大きな被害を受けた被災地に残るか、それとも他の地域で生活を立て直すか。災害大国・日本では、過去にも多くの被災者が、その判断を迫られました。地域コミュニティーや人のつながりを保ち続けるには、何が大切なのか。新潟県中越地震の経験から考えます。
「集落を生かす」震災直後、旧山古志村の判断
被災して長期避難をした後、元の居住地に戻るか、戻らないか。アンケートでは「条件次第で判断したい」が最多だった。仕事、家や土地、医療・介護、人とのつながり……。大切に思うものは人それぞれで、戻るか否かを簡単に決めることは難しい。
そんな選択を迫られた住民に対して、行政のきめ細かい対応は不可欠だ。2004年の新潟県中越地震では発災直後から、自治体みずから地域コミュニティーを生かし、残そうとした試みがあった。
最大震度7を観測した中越地震は、死者68人、重軽傷者4805人、住宅の損壊12万2667棟に上り、旧山古志村や旧川口町(いずれも現長岡市)、小千谷市などの中山間地で大きな被害が出た。なかでも旧山古志村は道路の寸断で孤立し、自衛隊のヘリなどで2日間をかけて住民約2200人全員が隣接する長岡市へ避難した。
複数の避難所に住民がバラバラに移動せざるを得ない状況だったが、村は発災直後から、地域の特徴を踏まえた避難の方法を検討していた。当時の村職員・五十嵐豊さん(現長岡市職員)は「とにかく集落ごとに住民を集めるのが村の方針だった」と振り返る。

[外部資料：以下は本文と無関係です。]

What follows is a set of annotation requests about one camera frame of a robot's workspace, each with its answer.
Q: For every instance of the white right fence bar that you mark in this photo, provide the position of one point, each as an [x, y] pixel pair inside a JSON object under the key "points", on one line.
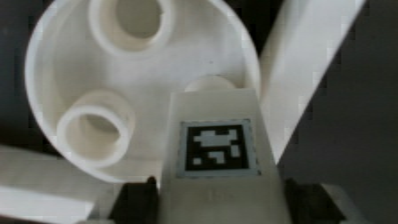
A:
{"points": [[302, 44]]}

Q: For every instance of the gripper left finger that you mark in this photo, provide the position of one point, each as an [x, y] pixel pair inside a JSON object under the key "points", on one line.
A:
{"points": [[135, 206]]}

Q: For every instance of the white stool leg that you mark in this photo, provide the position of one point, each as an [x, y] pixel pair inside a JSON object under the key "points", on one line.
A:
{"points": [[221, 185]]}

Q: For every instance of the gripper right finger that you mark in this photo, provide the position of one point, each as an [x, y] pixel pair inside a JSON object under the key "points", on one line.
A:
{"points": [[313, 209]]}

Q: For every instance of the white fence bar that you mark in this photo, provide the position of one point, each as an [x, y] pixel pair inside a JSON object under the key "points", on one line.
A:
{"points": [[302, 44], [50, 193]]}

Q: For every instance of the white round stool seat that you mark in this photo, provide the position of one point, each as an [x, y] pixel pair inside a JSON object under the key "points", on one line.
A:
{"points": [[125, 49]]}

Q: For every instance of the white front fence bar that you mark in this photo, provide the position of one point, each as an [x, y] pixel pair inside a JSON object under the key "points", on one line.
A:
{"points": [[50, 193]]}

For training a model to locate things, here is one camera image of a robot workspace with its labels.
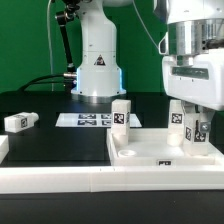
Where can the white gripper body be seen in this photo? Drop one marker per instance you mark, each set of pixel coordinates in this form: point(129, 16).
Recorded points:
point(201, 84)

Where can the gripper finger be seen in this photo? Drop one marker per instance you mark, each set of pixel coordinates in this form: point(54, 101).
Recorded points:
point(188, 108)
point(205, 119)

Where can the white square tabletop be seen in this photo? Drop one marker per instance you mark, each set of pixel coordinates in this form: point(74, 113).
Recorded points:
point(148, 147)

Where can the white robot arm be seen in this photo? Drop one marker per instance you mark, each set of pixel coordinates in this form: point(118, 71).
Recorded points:
point(192, 50)

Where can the white obstacle fence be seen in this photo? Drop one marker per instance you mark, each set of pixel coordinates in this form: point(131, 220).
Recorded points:
point(110, 178)

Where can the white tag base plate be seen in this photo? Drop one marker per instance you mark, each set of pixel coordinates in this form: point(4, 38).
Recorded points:
point(91, 120)

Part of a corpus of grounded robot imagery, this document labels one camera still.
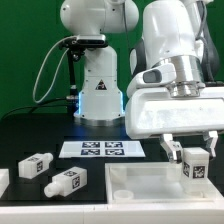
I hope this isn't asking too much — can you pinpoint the black base cable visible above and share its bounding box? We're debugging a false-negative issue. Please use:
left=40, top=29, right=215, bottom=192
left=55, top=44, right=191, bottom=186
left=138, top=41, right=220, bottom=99
left=0, top=96, right=79, bottom=122

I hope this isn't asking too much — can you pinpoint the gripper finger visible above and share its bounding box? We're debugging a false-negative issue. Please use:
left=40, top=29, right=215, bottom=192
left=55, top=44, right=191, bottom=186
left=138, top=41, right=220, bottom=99
left=160, top=134, right=183, bottom=164
left=203, top=131, right=218, bottom=159

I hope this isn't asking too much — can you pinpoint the white square tabletop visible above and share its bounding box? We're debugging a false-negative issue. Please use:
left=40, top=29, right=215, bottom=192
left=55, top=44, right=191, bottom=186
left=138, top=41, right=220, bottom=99
left=105, top=162, right=224, bottom=204

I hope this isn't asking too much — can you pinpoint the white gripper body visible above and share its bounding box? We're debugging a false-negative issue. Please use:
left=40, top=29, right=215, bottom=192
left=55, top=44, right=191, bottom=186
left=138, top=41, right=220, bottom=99
left=125, top=87, right=224, bottom=139

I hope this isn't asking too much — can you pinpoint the white obstacle wall frame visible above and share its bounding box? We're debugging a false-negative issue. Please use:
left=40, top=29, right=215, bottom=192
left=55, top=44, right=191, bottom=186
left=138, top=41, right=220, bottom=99
left=0, top=168, right=224, bottom=224

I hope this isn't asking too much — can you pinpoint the black camera on stand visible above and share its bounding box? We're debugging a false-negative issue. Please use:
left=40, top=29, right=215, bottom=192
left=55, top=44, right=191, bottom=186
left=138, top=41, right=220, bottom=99
left=59, top=34, right=108, bottom=49

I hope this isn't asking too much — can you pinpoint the grey camera cable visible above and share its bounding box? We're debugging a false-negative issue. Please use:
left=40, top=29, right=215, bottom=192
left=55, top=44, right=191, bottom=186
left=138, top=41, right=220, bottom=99
left=32, top=35, right=75, bottom=105

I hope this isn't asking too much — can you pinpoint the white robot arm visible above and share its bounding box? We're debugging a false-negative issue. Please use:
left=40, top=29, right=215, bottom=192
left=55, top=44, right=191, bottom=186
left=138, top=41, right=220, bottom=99
left=60, top=0, right=224, bottom=163

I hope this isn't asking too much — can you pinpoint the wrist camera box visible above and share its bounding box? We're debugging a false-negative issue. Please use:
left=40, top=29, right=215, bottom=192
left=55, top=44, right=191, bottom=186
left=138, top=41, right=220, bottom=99
left=127, top=63, right=177, bottom=97

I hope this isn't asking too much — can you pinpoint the marker sheet with tags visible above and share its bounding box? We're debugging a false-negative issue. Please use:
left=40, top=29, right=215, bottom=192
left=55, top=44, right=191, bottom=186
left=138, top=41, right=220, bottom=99
left=59, top=141, right=145, bottom=158

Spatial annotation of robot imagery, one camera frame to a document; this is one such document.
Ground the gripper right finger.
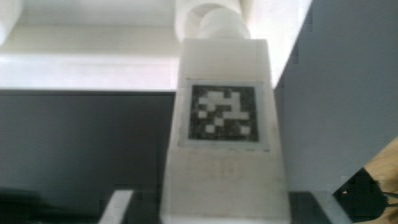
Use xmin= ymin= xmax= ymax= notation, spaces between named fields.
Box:
xmin=312 ymin=191 xmax=353 ymax=224

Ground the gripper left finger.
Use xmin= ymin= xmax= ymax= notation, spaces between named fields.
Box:
xmin=97 ymin=190 xmax=135 ymax=224

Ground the white leg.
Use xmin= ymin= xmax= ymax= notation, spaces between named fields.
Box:
xmin=158 ymin=7 xmax=291 ymax=224

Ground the white square tabletop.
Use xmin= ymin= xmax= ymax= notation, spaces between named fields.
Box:
xmin=0 ymin=0 xmax=314 ymax=91

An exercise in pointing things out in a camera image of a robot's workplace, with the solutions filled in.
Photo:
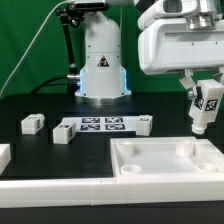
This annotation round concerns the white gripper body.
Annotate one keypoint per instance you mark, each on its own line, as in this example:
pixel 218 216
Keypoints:
pixel 168 45

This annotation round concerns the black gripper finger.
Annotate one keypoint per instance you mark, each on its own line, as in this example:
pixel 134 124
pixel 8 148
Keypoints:
pixel 219 76
pixel 186 80

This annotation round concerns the white square tabletop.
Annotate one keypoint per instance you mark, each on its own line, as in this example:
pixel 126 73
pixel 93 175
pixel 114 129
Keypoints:
pixel 164 155

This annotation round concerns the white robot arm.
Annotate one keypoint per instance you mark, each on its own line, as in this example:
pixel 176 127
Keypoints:
pixel 102 77

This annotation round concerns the fiducial marker sheet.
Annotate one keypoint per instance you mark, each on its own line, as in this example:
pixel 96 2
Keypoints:
pixel 103 124

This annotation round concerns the camera on pole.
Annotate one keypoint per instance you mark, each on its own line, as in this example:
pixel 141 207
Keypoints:
pixel 90 4

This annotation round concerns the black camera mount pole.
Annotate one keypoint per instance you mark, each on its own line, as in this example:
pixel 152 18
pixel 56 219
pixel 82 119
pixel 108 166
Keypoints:
pixel 70 17

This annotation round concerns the white L-shaped obstacle wall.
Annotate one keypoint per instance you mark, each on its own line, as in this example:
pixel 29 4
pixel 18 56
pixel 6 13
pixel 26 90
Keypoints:
pixel 114 190

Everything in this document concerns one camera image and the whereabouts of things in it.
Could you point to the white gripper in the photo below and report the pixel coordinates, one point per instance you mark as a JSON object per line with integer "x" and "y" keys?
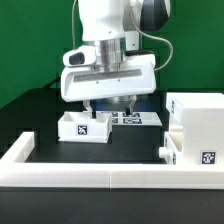
{"x": 135, "y": 77}

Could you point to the white front drawer box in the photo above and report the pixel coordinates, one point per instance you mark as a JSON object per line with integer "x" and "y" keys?
{"x": 171, "y": 151}

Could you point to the white drawer box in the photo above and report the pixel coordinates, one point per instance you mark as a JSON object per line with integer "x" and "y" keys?
{"x": 171, "y": 151}
{"x": 80, "y": 127}

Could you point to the white drawer cabinet frame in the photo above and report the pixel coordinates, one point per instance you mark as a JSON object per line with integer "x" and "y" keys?
{"x": 200, "y": 118}

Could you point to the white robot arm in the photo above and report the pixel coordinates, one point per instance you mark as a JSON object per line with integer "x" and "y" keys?
{"x": 109, "y": 63}

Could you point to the white rear drawer box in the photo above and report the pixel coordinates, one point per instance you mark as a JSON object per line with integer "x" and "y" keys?
{"x": 80, "y": 127}

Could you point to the white fiducial marker sheet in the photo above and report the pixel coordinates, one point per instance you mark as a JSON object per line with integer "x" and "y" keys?
{"x": 135, "y": 119}

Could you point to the white U-shaped border fence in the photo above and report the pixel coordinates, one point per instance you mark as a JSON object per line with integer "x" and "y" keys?
{"x": 16, "y": 171}

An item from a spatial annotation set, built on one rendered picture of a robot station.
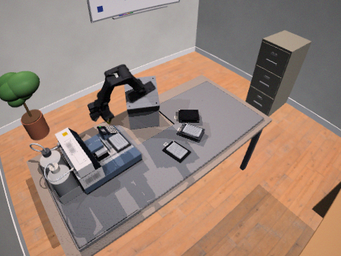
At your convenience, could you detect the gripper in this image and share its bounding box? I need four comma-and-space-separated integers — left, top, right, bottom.
101, 108, 114, 124

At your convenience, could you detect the grey bottle with black cap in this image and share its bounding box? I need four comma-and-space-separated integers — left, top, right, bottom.
40, 148, 66, 174

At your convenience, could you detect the white well plate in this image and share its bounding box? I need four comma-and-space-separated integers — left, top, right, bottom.
182, 124, 202, 137
166, 142, 187, 159
109, 133, 129, 150

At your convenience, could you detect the translucent grey bottle with cap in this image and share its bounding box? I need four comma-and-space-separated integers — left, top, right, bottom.
48, 163, 79, 197

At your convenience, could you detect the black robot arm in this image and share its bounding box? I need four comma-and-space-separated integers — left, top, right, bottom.
87, 64, 156, 122

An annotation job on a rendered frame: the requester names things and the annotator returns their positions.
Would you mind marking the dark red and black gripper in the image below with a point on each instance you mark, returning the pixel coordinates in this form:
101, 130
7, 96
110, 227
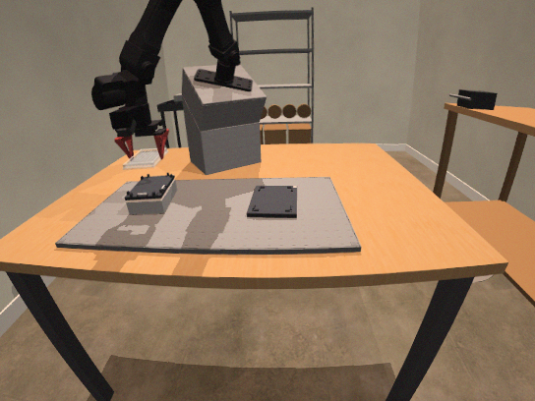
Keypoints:
159, 136

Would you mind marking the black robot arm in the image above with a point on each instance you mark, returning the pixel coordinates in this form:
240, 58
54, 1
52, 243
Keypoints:
139, 57

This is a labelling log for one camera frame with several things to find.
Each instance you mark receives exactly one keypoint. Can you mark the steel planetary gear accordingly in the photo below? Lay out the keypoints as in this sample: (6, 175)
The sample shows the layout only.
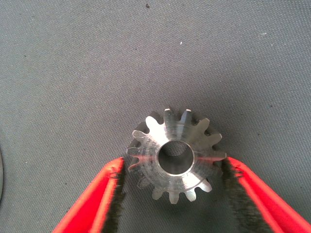
(150, 145)

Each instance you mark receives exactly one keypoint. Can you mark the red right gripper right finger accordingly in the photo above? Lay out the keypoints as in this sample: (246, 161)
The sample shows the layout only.
(264, 206)

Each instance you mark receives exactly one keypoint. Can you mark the round metal carrier plate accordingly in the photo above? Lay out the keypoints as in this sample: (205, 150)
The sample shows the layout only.
(1, 174)

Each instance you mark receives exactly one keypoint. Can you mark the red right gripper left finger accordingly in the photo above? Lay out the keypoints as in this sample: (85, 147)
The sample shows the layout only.
(92, 201)

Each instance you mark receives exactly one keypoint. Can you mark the dark grey table cloth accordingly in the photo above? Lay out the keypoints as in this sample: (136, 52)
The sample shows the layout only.
(145, 60)

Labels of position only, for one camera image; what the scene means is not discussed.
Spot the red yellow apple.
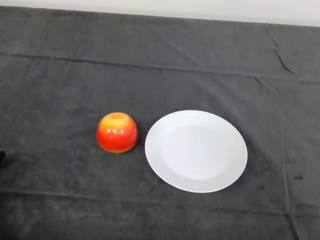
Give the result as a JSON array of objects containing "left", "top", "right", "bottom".
[{"left": 96, "top": 112, "right": 138, "bottom": 154}]

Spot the white round plate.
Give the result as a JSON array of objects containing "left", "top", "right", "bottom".
[{"left": 144, "top": 109, "right": 249, "bottom": 194}]

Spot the black cloth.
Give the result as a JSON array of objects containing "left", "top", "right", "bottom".
[{"left": 0, "top": 5, "right": 320, "bottom": 240}]

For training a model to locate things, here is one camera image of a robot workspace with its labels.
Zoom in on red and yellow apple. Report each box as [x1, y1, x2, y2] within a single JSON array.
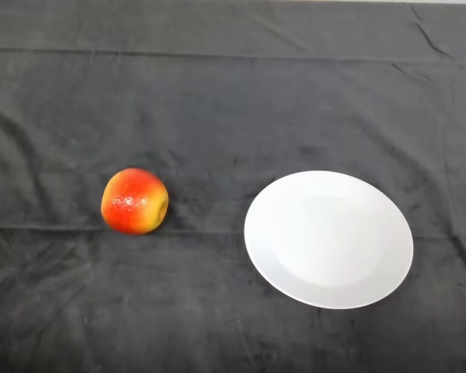
[[100, 168, 169, 236]]

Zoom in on white round plate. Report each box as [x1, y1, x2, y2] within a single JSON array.
[[243, 170, 415, 311]]

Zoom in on black cloth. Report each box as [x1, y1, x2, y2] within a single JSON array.
[[0, 0, 466, 373]]

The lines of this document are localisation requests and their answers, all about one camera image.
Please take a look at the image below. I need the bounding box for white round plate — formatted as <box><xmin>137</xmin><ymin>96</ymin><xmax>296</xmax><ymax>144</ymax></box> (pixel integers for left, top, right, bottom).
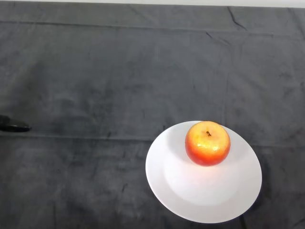
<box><xmin>145</xmin><ymin>120</ymin><xmax>263</xmax><ymax>224</ymax></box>

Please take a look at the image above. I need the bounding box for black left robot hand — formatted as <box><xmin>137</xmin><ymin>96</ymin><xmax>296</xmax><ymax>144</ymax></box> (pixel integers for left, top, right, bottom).
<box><xmin>0</xmin><ymin>115</ymin><xmax>32</xmax><ymax>133</ymax></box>

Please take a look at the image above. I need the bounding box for red yellow apple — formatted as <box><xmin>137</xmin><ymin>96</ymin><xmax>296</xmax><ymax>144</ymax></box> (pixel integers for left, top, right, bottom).
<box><xmin>184</xmin><ymin>121</ymin><xmax>231</xmax><ymax>167</ymax></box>

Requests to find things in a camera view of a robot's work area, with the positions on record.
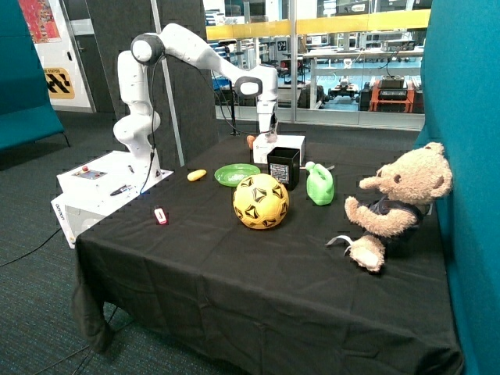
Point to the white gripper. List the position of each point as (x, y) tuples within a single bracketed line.
[(266, 112)]

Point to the white paper tissue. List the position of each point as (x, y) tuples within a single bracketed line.
[(271, 136)]

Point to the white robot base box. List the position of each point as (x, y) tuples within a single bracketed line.
[(85, 198)]

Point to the green plastic plate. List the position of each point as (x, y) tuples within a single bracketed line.
[(231, 175)]

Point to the orange toy fruit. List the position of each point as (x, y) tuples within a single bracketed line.
[(250, 141)]

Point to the black square container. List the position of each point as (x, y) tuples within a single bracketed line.
[(284, 164)]

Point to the green plastic jug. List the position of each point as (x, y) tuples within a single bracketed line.
[(319, 184)]

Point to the yellow black soccer ball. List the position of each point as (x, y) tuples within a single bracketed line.
[(260, 201)]

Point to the yellow toy lemon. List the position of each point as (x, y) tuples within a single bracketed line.
[(196, 175)]

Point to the orange black wheeled robot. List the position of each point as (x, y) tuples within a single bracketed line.
[(392, 94)]

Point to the red white small device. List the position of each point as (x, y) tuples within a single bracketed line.
[(160, 215)]

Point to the beige teddy bear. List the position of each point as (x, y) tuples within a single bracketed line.
[(409, 187)]

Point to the white lab workbench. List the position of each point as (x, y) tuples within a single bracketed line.
[(352, 78)]

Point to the black marker pen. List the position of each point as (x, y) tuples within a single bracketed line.
[(121, 190)]

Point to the black tablecloth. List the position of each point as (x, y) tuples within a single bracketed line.
[(277, 301)]

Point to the teal partition right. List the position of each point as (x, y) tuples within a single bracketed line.
[(460, 76)]

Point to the yellow black sign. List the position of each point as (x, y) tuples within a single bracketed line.
[(59, 83)]

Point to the teal sofa left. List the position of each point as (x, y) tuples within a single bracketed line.
[(26, 111)]

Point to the red poster on wall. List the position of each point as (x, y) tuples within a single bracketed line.
[(40, 20)]

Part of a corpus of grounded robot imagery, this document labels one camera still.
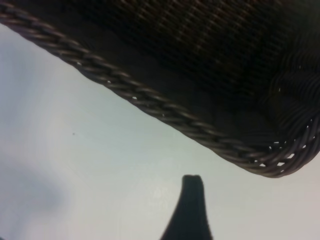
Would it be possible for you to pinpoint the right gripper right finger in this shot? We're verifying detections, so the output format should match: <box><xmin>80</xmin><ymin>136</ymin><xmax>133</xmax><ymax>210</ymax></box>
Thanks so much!
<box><xmin>191</xmin><ymin>174</ymin><xmax>216</xmax><ymax>240</ymax></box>

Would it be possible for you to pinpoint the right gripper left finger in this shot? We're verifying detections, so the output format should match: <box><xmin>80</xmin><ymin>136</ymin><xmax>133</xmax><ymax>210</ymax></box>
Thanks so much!
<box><xmin>159</xmin><ymin>174</ymin><xmax>194</xmax><ymax>240</ymax></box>

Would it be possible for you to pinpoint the dark brown wicker basket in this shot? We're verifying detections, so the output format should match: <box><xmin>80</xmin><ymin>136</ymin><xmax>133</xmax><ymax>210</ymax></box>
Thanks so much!
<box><xmin>0</xmin><ymin>0</ymin><xmax>320</xmax><ymax>179</ymax></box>

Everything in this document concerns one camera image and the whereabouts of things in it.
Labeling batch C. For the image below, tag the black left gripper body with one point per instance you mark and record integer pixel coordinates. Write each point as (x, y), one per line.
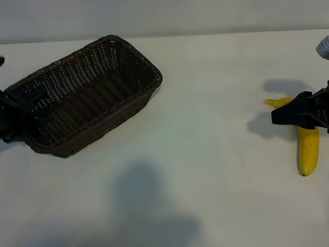
(3, 113)

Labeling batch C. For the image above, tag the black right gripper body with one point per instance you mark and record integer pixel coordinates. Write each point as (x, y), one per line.
(324, 110)

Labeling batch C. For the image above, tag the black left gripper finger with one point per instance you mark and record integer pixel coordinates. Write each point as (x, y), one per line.
(25, 103)
(10, 135)

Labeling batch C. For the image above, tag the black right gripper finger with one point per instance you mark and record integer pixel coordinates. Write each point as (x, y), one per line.
(295, 106)
(295, 120)

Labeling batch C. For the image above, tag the yellow banana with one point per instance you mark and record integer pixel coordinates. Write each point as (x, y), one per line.
(308, 151)

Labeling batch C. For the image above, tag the dark brown wicker basket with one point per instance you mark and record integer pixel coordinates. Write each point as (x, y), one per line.
(102, 85)

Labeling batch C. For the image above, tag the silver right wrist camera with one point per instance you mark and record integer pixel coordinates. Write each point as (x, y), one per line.
(324, 48)

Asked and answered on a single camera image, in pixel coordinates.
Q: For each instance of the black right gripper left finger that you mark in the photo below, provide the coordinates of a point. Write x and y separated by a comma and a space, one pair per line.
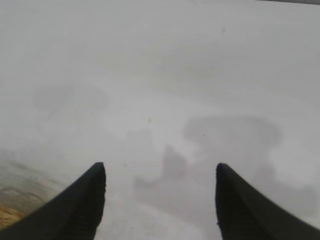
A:
70, 210

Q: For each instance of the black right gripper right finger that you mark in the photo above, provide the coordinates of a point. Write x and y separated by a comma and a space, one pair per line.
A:
250, 212

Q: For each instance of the yellow woven wicker basket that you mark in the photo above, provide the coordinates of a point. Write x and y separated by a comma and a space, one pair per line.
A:
7, 212

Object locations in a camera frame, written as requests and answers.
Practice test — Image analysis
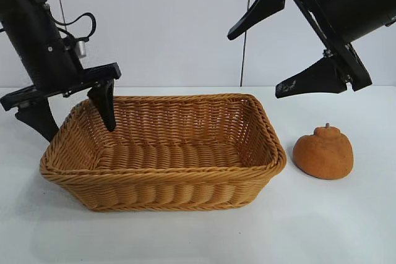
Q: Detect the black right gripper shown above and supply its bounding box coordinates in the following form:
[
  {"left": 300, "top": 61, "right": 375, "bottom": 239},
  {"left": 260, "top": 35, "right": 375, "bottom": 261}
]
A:
[{"left": 227, "top": 0, "right": 396, "bottom": 100}]

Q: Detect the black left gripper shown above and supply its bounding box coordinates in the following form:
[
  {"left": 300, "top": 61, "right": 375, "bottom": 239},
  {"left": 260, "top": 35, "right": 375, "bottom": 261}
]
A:
[{"left": 0, "top": 0, "right": 121, "bottom": 143}]

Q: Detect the knobbly orange fruit with stem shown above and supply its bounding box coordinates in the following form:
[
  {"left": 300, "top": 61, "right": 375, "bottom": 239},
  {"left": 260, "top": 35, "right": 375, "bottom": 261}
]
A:
[{"left": 293, "top": 122, "right": 355, "bottom": 181}]

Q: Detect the brown woven wicker basket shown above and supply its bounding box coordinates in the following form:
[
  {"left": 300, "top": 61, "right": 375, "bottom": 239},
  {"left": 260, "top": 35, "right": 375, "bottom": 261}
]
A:
[{"left": 39, "top": 92, "right": 288, "bottom": 213}]

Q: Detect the silver round cable connector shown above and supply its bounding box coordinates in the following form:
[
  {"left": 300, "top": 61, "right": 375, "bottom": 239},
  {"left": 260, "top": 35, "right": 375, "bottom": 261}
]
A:
[{"left": 75, "top": 38, "right": 88, "bottom": 58}]

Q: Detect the thin black looped cable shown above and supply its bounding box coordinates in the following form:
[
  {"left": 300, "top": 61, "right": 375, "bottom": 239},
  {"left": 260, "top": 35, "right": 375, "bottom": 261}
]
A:
[{"left": 55, "top": 12, "right": 97, "bottom": 44}]

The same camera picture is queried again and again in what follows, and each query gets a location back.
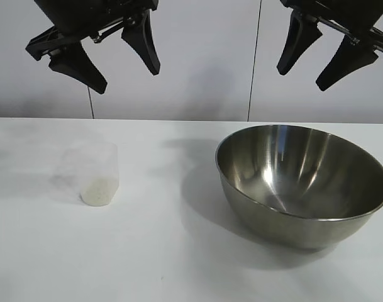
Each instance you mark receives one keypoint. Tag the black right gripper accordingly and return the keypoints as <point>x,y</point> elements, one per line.
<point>342,14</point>

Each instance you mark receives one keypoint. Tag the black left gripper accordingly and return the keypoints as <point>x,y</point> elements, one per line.
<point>84,15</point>

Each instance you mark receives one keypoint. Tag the clear plastic measuring cup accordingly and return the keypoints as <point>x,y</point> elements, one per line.
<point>97,163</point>

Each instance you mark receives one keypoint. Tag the stainless steel mixing bowl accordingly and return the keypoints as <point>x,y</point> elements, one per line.
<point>304,176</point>

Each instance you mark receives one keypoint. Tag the white rice grains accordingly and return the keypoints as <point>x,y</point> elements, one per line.
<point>97,193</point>

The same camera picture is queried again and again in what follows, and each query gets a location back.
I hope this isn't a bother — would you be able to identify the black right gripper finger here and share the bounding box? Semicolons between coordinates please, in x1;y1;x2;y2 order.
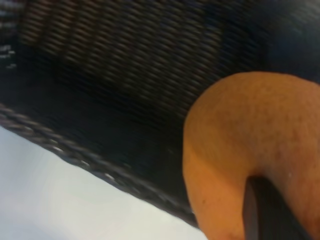
242;177;314;240

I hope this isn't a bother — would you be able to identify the orange fruit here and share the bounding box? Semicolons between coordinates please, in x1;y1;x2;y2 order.
182;71;320;240

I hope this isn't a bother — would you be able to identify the dark brown wicker basket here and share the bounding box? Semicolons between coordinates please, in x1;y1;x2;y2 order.
0;0;320;230

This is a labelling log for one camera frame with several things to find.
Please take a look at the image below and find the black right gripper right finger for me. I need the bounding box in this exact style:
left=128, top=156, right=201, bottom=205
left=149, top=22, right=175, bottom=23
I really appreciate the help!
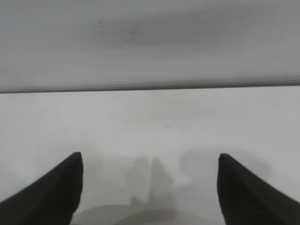
left=216, top=153, right=300, bottom=225

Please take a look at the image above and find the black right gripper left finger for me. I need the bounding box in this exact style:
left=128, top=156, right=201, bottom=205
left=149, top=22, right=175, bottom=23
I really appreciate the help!
left=0, top=151, right=84, bottom=225

旧山古志村は、毎冬2メートル以上の雪が積もる豪雪地帯だ。「かつては冬場になると一つ一つの集落が孤立した。毎年、災害が起きているようなものだった」と五十嵐さんは話す。その分、集落単位での住民のつながりが強い。「雪掘り」と呼ばれる屋根の雪下ろしや神社の清掃、農作業など、住民が協力して行わなければならないことも多い。避難中もつながりを維持することが大切だという認識が、村にはあった。